• **Required work**
Transcribe word for word the lines spanning the line with "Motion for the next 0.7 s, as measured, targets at" through the end of the records.
------ Recorded information
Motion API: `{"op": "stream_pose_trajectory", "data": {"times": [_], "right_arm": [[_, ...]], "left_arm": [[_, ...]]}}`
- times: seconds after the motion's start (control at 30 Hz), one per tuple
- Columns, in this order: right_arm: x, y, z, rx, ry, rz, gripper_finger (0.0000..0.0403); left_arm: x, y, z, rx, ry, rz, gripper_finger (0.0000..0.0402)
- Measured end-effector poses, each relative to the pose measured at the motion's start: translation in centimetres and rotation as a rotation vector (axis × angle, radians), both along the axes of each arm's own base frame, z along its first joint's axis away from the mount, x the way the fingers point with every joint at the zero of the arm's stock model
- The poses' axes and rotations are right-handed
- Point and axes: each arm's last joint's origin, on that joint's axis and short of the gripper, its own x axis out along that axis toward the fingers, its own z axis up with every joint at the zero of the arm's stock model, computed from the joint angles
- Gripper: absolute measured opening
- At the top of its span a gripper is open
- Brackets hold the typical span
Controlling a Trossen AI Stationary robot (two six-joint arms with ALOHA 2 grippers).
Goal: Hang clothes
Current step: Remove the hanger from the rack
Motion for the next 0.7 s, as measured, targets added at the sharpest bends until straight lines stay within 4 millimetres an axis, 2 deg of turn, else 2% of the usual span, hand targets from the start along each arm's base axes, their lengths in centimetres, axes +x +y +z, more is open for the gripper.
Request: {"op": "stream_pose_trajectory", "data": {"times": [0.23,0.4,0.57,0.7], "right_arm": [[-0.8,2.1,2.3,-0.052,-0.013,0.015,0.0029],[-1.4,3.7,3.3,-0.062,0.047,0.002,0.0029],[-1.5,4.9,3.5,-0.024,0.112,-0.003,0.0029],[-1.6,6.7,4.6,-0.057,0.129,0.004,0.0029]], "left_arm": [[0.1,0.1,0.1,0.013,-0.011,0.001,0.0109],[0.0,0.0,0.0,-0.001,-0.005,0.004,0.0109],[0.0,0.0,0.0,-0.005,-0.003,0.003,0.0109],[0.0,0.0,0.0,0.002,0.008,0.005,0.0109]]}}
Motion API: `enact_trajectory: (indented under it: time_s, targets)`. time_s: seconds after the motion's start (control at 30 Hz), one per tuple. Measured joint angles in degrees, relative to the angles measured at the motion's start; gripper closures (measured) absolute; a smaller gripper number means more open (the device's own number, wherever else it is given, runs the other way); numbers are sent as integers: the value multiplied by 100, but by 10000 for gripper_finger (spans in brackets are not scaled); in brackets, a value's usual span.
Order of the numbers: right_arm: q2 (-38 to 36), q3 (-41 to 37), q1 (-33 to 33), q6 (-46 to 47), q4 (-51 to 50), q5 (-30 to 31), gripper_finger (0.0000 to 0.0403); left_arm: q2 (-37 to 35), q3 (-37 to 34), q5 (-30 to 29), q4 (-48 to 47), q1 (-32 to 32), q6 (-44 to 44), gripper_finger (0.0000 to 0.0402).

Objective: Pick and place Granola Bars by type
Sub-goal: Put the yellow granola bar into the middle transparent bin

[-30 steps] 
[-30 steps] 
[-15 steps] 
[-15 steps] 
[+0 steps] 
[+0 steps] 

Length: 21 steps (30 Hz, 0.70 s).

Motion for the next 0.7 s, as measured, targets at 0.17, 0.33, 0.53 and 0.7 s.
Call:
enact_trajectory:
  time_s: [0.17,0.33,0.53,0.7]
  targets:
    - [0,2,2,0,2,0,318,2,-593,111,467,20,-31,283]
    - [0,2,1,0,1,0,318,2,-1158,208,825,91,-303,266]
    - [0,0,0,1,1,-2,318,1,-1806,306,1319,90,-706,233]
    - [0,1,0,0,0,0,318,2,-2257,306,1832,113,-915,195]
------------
• **Exercise result**
Motion for the next 0.7 s, as measured, targets at 0.17, 0.33, 0.53 and 0.7 s.
Call:
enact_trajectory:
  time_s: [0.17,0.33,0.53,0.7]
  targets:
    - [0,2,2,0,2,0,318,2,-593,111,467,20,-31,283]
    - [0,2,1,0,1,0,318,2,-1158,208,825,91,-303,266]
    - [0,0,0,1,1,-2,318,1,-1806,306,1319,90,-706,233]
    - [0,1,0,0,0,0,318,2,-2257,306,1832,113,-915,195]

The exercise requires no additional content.